The Franklin Square Fountain Show will feature a new song, “Little Apple” by Chopsticks Brothers. The Fountain show was created in 2019 for the 183-year-old historic fountain, and it’s a spectacular show of choreographed lights and water.
Live performers from China will demonstrate incredible and impressive feats of strength, balance, and movement with three 30-minute performances each evening, interspersed with the fountain shows. Performances will vary, and are free with admission.
All The Usual Faves
As always, you can enjoy a round of mini golf on the Philadelphia-themed putt putt course (tickets are extra), take a spin on the Carousel (special pricing for guests with a Lantern Fest ticket), and let loose some energy on the playground.
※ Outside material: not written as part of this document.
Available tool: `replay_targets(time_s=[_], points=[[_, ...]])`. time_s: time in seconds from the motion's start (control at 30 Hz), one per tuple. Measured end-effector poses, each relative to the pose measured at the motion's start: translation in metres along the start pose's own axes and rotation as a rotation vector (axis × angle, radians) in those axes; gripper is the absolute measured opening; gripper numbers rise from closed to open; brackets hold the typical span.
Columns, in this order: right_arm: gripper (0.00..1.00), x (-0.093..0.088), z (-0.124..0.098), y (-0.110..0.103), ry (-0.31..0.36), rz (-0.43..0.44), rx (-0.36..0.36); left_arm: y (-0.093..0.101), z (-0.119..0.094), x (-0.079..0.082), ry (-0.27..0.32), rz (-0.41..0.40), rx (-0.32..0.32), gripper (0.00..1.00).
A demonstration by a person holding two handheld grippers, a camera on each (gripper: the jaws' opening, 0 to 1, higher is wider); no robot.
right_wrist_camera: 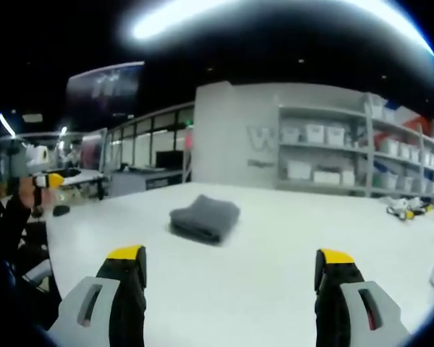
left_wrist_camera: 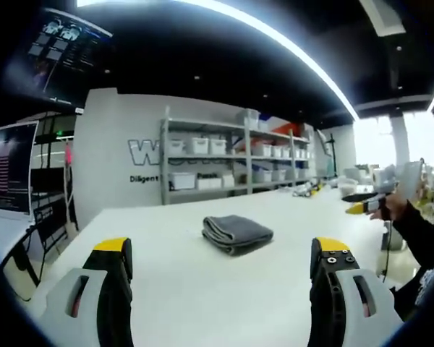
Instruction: Open the folded towel by lifting each exposed corner and separating the folded layers until the towel lies flat within the target outline without major curled edges
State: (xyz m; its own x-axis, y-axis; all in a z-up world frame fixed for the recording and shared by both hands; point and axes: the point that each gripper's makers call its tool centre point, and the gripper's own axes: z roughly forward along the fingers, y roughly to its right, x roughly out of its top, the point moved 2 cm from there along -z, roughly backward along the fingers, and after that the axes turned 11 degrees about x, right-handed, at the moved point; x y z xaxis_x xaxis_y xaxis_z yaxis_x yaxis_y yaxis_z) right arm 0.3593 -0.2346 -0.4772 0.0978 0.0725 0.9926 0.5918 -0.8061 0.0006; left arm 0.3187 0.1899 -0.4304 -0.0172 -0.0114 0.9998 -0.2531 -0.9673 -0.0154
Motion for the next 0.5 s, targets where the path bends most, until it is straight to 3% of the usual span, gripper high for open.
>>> replay_targets(time_s=[0.5], points=[[0.97,-0.007,0.027,0.008,-0.03,-0.021,-0.01,0.009,0.024,-0.014,-0.026,-0.01,-0.017,1.0]])
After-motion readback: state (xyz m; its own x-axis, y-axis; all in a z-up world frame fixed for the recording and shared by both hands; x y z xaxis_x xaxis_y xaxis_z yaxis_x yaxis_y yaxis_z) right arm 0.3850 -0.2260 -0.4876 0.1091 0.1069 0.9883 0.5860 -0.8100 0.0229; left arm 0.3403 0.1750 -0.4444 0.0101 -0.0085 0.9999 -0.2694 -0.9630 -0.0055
Let’s not forget our second favorite reason for being excited for the return of the Chinese Lantern Festival (the first one being the appreciation for the extremely talented artists bringing about the return, of course!)– the food! There’s a new (clear!) tent for the Dragon Beer Garden, and delish food from Sang Kee, Oishii, and SquareBurger.
Don’t miss the Pagoda Gift Shop for a variety of traditional and playful merchandise to take home to remember your experience! Items are festival themed and lantern inspired!
But Wait! There’s More!
The Philadelphia Chinese Lantern Festival Student Design Contest presented by Temple University gives area students the opportunity to design a lantern for the 2022 Festival. Winners from this year’s entries will be announced at the opening and their drawings will be crafted into lanterns and displayed!
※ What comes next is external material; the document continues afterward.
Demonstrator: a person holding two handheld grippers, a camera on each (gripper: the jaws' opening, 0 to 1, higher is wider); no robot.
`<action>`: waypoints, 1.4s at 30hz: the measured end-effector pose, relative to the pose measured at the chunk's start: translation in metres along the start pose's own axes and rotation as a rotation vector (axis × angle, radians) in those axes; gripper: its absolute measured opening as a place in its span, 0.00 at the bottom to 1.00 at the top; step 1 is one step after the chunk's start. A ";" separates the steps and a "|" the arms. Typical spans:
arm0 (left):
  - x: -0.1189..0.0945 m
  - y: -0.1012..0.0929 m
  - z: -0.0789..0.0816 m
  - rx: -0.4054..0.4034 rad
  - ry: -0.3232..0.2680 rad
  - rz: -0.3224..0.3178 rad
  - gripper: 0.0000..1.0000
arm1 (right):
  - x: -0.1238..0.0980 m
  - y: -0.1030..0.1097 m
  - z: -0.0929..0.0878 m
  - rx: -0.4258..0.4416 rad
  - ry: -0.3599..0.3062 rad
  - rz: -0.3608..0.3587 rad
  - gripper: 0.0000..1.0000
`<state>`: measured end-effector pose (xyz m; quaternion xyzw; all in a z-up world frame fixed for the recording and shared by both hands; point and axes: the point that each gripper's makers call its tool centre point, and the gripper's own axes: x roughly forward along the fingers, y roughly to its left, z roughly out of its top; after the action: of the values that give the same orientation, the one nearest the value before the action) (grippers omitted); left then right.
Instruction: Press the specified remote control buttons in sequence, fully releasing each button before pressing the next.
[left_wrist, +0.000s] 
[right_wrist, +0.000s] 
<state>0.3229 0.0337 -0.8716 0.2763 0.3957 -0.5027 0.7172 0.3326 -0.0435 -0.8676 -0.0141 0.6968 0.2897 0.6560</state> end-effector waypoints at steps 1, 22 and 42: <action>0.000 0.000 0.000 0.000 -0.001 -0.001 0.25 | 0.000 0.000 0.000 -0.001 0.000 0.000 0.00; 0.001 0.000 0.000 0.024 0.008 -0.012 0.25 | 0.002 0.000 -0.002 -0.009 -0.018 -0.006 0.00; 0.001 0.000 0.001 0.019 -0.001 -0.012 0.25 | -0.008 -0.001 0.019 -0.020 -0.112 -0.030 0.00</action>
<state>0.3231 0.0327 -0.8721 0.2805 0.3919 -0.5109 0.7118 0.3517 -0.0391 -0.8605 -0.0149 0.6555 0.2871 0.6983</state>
Local Chinatown businesses are providing discounts or special offers when guests show their ticket before or after visiting the Festival. Look for flyers for businesses offering discounts, as well as places that are Panda Promotion partners for ticket distribution.
Lantern Festival History
For centuries, the Lantern Festival has been a Chinese festival celebrated on the fifteenth day of the first month in the lunar calendar to pray for a good harvest, and gain favor of Taiyi, god of heaven. A legend tells of a god who wanted to punish humans by setting fire to the earth. An old, wise man hit upon an ingenious solution: he got people to light torches, lanterns, and fireworks to fool the god into thinking the world was already burning and leave mankind in peace. In ancient times, the lanterns were fairly simple, and only the emperor and noblemen had large ornate ones. In modern times, lanterns have been embellished with many complex designs such as the ones on view at the Philadelphia Chinese Lantern Festival. Today, lantern festivals are still held each year around the country. Each major Chinese city has its own light festival which attract millions of visitors and tourists. During Chinese New Year, families go out to view the beautiful lanterns created by Chinese artists. Each light sculpture tells a legend or symbolizes an old Chinese story.
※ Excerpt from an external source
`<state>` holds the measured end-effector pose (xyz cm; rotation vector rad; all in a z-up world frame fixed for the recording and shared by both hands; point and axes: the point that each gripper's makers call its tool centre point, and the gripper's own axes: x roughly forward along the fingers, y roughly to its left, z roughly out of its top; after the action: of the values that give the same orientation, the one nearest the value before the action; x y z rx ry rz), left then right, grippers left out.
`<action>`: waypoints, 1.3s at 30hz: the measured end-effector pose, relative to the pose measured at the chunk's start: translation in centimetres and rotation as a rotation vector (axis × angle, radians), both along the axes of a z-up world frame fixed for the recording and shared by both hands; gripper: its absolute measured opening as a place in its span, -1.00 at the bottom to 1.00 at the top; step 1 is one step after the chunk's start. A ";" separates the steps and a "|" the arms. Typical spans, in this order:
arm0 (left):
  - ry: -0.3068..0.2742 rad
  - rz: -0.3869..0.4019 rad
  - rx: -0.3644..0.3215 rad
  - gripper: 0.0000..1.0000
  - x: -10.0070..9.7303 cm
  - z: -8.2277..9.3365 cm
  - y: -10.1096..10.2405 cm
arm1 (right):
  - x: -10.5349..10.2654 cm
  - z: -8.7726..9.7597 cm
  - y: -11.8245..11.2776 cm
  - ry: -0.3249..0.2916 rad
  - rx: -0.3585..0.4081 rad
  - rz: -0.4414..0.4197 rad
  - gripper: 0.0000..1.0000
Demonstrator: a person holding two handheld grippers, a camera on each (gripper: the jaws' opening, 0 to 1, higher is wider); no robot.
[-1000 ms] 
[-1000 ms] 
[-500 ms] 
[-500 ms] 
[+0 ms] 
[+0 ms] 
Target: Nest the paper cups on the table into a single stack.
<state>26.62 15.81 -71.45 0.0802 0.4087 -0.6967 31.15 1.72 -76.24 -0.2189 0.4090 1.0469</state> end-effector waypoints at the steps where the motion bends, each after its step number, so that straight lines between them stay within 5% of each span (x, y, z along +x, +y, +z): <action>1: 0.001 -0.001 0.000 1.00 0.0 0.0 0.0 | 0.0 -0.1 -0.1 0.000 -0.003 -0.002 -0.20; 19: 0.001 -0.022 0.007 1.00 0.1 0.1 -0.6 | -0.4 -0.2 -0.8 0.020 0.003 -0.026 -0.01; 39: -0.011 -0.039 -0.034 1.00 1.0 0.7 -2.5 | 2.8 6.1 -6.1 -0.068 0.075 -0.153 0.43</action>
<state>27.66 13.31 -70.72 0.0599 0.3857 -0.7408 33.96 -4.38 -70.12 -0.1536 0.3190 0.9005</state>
The lanterns are built with steel frames welded into outlined shapes, and then hundreds of LED lights are strung inside the lantern. Next, plain silk is wrapped and glued around each frame. Each lantern’s silk is hand-painted to create animals, flowers, patterns, and other designs to create each finished piece. Finally, when lights are turned on, the silk glows in the dark. A group of Chinese artists and craftsmen build the sculptures on the spot. In just a few weeks, Franklin Square is transformed into a magical wonderland. Each larger-than-life lantern will once again wow visitors with their amazing craftsmanship, cultural significance, and artistic beauty.